- **Exercise details**: Copy the listing that follows exactly. Its pictures do not belong in the copy.

[[ The data open ]]

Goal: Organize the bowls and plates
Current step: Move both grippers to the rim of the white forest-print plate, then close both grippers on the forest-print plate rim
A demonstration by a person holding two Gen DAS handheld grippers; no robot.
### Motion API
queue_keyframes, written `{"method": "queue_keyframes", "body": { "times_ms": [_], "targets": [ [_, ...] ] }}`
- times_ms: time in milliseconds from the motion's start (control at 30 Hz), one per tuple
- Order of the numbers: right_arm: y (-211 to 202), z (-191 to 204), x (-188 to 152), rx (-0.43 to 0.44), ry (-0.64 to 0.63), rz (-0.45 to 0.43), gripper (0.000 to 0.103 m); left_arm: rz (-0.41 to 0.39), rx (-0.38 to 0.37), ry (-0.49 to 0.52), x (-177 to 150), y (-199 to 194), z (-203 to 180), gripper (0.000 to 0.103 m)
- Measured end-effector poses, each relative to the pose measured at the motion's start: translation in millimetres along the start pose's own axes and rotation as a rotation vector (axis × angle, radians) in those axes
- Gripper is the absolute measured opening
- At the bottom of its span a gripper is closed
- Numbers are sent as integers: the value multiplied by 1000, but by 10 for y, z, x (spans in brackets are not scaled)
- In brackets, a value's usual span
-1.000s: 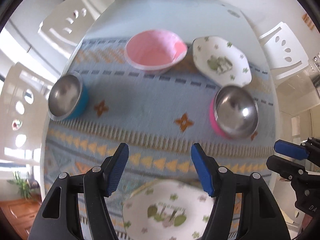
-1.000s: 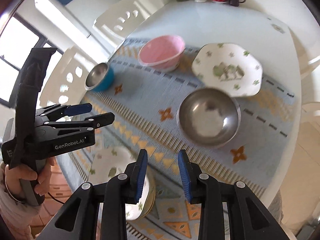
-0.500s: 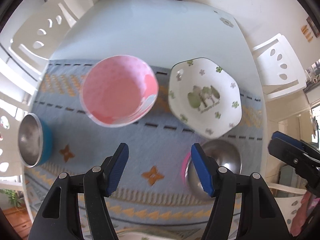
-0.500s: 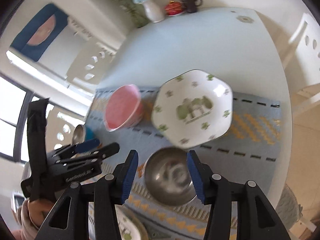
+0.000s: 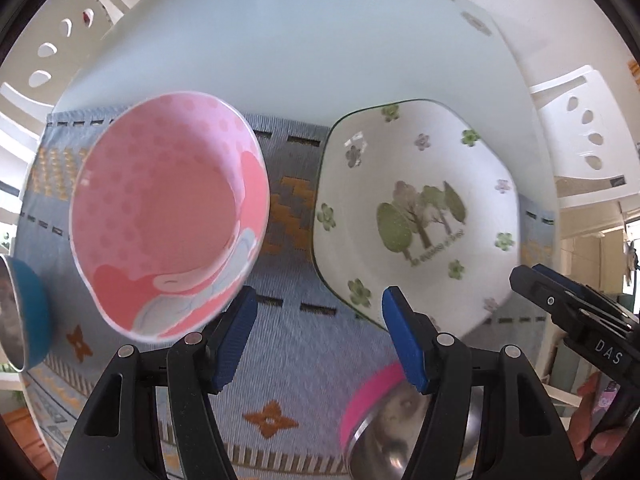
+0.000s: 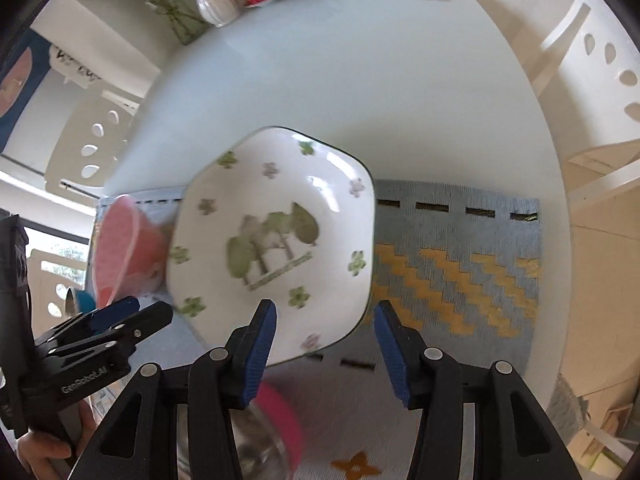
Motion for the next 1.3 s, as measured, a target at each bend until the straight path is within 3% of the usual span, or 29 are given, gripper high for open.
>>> {"method": "queue_keyframes", "body": {
  "times_ms": [200, 400, 500, 667, 833, 967, 1067, 1200, 1267, 1300],
  "targets": [
    [250, -186, 13, -37, 26, 24, 49, -35, 68, 92, 69, 75, -195, 65],
    [282, -197, 33, 28, -7, -11, 51, -45, 91, 138, 43, 153, -347, 65],
    [319, -171, 57, 47, -28, -26, 52, -31, 68, 110, 18, 162, -357, 65],
    [389, -27, 91, 72, -64, -40, 72, -37, 73, 88, -12, 180, -313, 65],
    [502, 76, 104, 19, -135, -25, 73, -38, 107, 63, -30, 208, -210, 65],
    [571, 114, 116, 5, -161, -19, 73, -20, 138, -28, -32, 238, 39, 71],
    [586, 97, 124, -1, -176, -26, 73, -33, 107, -61, 3, 235, 138, 73],
    [636, 161, 154, -26, -208, -40, 73, -40, 72, -26, -12, 214, 76, 72],
    [649, 171, 149, -48, -234, -38, 70, -28, -3, -10, -68, 219, -41, 63],
    [641, 154, 142, -62, -244, -35, 67, -1, -52, -22, -100, 255, -94, 53]
  ]
}}
Point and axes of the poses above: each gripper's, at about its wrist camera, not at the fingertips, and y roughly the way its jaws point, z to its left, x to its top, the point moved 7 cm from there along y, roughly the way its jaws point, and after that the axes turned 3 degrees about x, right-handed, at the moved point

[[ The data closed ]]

- **Worked solution**:
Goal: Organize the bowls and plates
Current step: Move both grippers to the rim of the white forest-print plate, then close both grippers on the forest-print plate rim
A demonstration by a person holding two Gen DAS handheld grippers; no robot.
### Motion API
queue_keyframes, written `{"method": "queue_keyframes", "body": { "times_ms": [_], "targets": [ [_, ...] ] }}`
- times_ms: time in milliseconds from the motion's start (control at 30 Hz), one per tuple
- Order of the numbers: right_arm: y (-211 to 202), z (-191 to 204), x (-188 to 152), rx (-0.43 to 0.44), ry (-0.64 to 0.63), rz (-0.45 to 0.43), gripper (0.000 to 0.103 m); left_arm: rz (-0.41 to 0.39), rx (-0.38 to 0.37), ry (-0.49 to 0.52), x (-177 to 150), y (-199 to 194), z (-203 to 180), gripper (0.000 to 0.103 m)
- Measured end-effector poses, each relative to the pose measured at the motion's start: translation in millimetres along the start pose's own axes and rotation as a rotation vector (axis × angle, radians) in those axes
- Gripper is the absolute measured opening
- At the bottom of its span a gripper is closed
- Numbers are sent as integers: the value multiplied by 1000, but by 10 for y, z, x (spans in brackets are not scaled)
- In brackets, a value's usual span
-1.000s: 
-1.000s: 
-0.500s: 
-0.500s: 
+0.000s: 
+0.000s: 
Motion for the next 1.3 s, as measured, a target at each bend until the straight path is within 3% of the usual span, or 29 are given, gripper high for open.
>>> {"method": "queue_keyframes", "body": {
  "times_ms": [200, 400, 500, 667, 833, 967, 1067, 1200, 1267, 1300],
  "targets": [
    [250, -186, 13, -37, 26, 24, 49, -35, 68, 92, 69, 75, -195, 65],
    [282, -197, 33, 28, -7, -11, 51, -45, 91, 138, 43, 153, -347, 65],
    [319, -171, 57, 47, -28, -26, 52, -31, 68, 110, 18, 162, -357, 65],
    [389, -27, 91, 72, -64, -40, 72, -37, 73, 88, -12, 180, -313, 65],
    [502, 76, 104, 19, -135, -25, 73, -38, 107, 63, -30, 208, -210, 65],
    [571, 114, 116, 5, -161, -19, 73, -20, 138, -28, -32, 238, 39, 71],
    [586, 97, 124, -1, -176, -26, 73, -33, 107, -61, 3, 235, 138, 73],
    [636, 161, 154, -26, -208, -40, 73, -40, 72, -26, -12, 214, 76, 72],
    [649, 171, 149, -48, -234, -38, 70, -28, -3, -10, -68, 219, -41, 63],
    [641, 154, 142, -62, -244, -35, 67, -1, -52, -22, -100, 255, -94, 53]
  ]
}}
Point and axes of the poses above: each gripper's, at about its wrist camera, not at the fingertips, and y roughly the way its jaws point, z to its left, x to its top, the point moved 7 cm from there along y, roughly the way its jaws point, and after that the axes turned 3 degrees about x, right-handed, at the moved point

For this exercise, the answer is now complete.